Exercise brief:
Transcribe the listing below only from the line with "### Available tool" up to and including the line with "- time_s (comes".

Data below:
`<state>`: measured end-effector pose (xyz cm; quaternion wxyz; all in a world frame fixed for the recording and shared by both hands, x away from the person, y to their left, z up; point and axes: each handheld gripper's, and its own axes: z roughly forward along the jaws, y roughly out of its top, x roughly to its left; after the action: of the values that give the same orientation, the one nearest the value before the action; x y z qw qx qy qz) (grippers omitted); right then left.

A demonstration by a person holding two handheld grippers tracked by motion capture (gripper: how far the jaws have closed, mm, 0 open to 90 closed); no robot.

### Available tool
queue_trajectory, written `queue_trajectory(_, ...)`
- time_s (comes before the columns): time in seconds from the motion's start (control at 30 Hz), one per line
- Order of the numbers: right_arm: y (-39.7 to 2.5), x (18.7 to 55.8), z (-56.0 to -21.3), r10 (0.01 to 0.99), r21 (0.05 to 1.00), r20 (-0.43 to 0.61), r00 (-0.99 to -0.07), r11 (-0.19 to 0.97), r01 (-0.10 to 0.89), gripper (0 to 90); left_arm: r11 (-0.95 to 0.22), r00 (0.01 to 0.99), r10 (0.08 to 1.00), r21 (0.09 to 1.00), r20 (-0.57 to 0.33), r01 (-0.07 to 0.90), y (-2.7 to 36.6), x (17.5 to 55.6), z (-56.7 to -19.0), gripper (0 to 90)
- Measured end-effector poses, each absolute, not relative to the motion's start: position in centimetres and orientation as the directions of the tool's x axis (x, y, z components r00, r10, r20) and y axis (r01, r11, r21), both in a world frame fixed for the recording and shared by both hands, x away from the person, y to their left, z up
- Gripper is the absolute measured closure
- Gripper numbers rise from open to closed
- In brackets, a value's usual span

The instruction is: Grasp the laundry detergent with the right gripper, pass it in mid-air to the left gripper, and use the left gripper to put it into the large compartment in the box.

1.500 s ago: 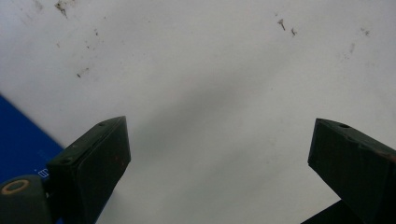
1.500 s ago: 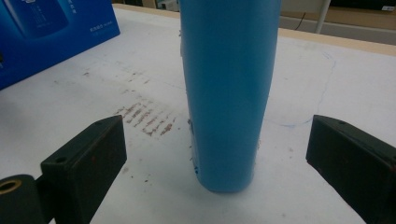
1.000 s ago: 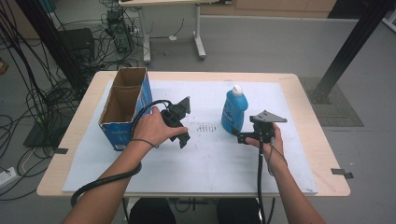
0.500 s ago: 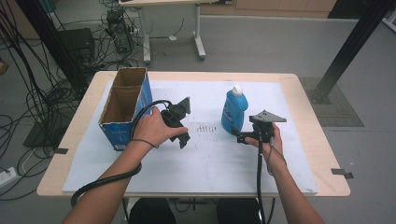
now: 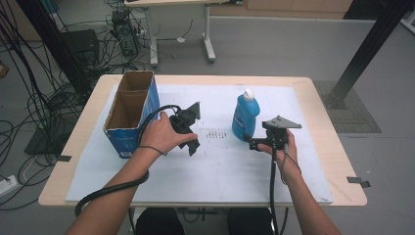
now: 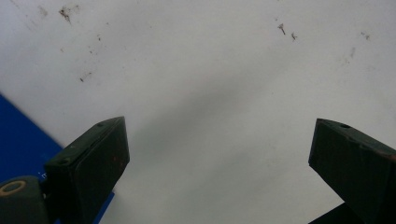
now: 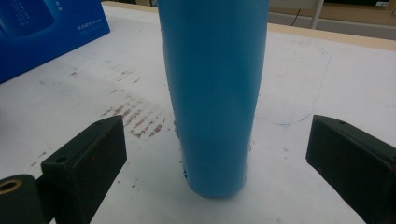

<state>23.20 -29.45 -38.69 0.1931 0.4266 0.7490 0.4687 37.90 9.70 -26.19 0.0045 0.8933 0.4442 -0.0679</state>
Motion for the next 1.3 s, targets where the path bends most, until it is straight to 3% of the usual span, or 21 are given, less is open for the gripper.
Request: queue_trajectory(1.3, -29.56, 23.37, -39.17, 0.807, 0.875, 0.14, -0.574, 0.171, 0.453, 3.7, -0.612, 0.602, 0.788, -0.049, -0.13, 0.79, 9.52, 38.03, -25.92, 5.5)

Solution to the exercise:
### Available tool
queue_trajectory, written `queue_trajectory(_, ...)`
- time_s (comes before the columns): time in seconds from the motion's start (control at 30 Hz), one per line

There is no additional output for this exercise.